I admit I have some of the more advanced more expensive tools the die head and tapping head I purchased used and I built my cnc. I have a teclock /tachachino seiki tenth bore gage I picked up used.

I guess what I am trying to say is to say is;
1) machining is adaptive and creative .
2) asks 8 machinist how to make a simple part expect ten different answers
3) this is a hobby for fun. The people will choose what they like and works for them. .What they can afford.
4) I try ti keep it simple for the beginners we get a lot of folks starting with no tools no experience. I do not want to overwhelm Them with a long expensive tool list.
so it is all good.
Tin
 
Hi Gus,
I was also having a happy thought and it has just dawned on me that I have not worked or should I correct that to- never had to work for the last 28 years.

With advancing age and possible threats of serious malfunctions, I'm merely keeping the grey matter fit with gentle stimulation. Hope that I haven't upset you.

Meantime, enjoy your fishing in 2013.

Norm

Hi Big Bro.
No offence taken. We are good friends on HMEM.It took me a long time to get used to retiring completely at 58. Today at 69, Gus is expert at retiring with 1001 hobbies.Boating,local,
faraway fishing,aeromodeling,rod building and model engine building.All these hobbies can be cheap if you make it cheap but I go for quality instruments.Grew up and old with Starret,Mitutoyo etc.Bought some Indian Try Squares.They fare better over the chinese made.The Chinese Dial Gage turned OUT OK when first I used it last week.The Chinese Height Gage I bought came with a cheap n nasty box unlike the UK made with a very good strong box.Will DIY my own with USA plywood and post it to rub in the fun.

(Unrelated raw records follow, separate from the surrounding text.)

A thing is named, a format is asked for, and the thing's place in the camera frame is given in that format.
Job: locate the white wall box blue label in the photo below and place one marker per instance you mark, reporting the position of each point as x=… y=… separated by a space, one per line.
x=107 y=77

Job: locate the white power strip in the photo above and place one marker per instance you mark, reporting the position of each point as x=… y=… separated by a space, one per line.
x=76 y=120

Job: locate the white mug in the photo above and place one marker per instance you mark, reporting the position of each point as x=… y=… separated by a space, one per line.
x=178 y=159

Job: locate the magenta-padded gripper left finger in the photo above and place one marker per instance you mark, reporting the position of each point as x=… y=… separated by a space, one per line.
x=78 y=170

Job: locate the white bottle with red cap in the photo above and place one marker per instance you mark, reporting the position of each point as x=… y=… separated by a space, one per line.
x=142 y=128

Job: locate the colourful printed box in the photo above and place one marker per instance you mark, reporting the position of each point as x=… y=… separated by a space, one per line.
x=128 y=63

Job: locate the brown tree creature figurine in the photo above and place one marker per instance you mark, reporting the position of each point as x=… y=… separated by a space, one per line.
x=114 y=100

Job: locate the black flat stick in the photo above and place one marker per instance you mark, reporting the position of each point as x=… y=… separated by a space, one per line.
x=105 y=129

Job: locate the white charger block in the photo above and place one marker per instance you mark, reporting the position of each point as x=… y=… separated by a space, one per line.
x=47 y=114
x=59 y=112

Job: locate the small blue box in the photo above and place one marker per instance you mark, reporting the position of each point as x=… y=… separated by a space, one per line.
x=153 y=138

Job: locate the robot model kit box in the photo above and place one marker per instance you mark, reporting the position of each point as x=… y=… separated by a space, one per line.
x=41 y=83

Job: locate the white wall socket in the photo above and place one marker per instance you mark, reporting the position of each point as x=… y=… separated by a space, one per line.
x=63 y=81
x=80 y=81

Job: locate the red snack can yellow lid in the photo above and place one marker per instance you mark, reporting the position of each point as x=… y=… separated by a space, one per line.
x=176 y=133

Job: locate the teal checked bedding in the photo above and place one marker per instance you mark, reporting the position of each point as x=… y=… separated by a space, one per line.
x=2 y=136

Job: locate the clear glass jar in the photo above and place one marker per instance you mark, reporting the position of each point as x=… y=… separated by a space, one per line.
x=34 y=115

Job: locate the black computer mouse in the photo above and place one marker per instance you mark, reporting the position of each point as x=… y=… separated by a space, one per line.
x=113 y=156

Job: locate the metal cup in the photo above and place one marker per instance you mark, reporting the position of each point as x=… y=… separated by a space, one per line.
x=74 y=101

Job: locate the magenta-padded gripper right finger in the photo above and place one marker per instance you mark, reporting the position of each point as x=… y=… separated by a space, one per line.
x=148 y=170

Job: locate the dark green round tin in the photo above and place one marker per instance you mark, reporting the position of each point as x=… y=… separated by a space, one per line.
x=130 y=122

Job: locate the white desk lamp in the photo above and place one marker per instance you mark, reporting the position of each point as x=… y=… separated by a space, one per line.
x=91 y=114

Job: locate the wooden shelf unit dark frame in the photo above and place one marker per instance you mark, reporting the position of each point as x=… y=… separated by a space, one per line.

Merry Christmas.Keep busy. Take care.
Plan to stay on with engine building at 82 & above.
 
I try to keep in mind the audience here. this is a hobby
I think this is very important. For all the usual reasons some us enjoy a greater wealth of tools than others and we can lose sight of how daunting that could be to some, and we don't want to discourage anyone. I can recall when I viewed even a simple DTI as a luxury which I might enjoy, . . maybe . . someday. I still haven't gone very far beyond that. My first mentor (40+ years in tool & die) allowed himself only an ancient Starrett #564 "Junior" indicator in his home workshop. He wasn't a cheapskate or denying himself, or a Luddite, he just didn't need anything more elaborate to do his usual spectacular work.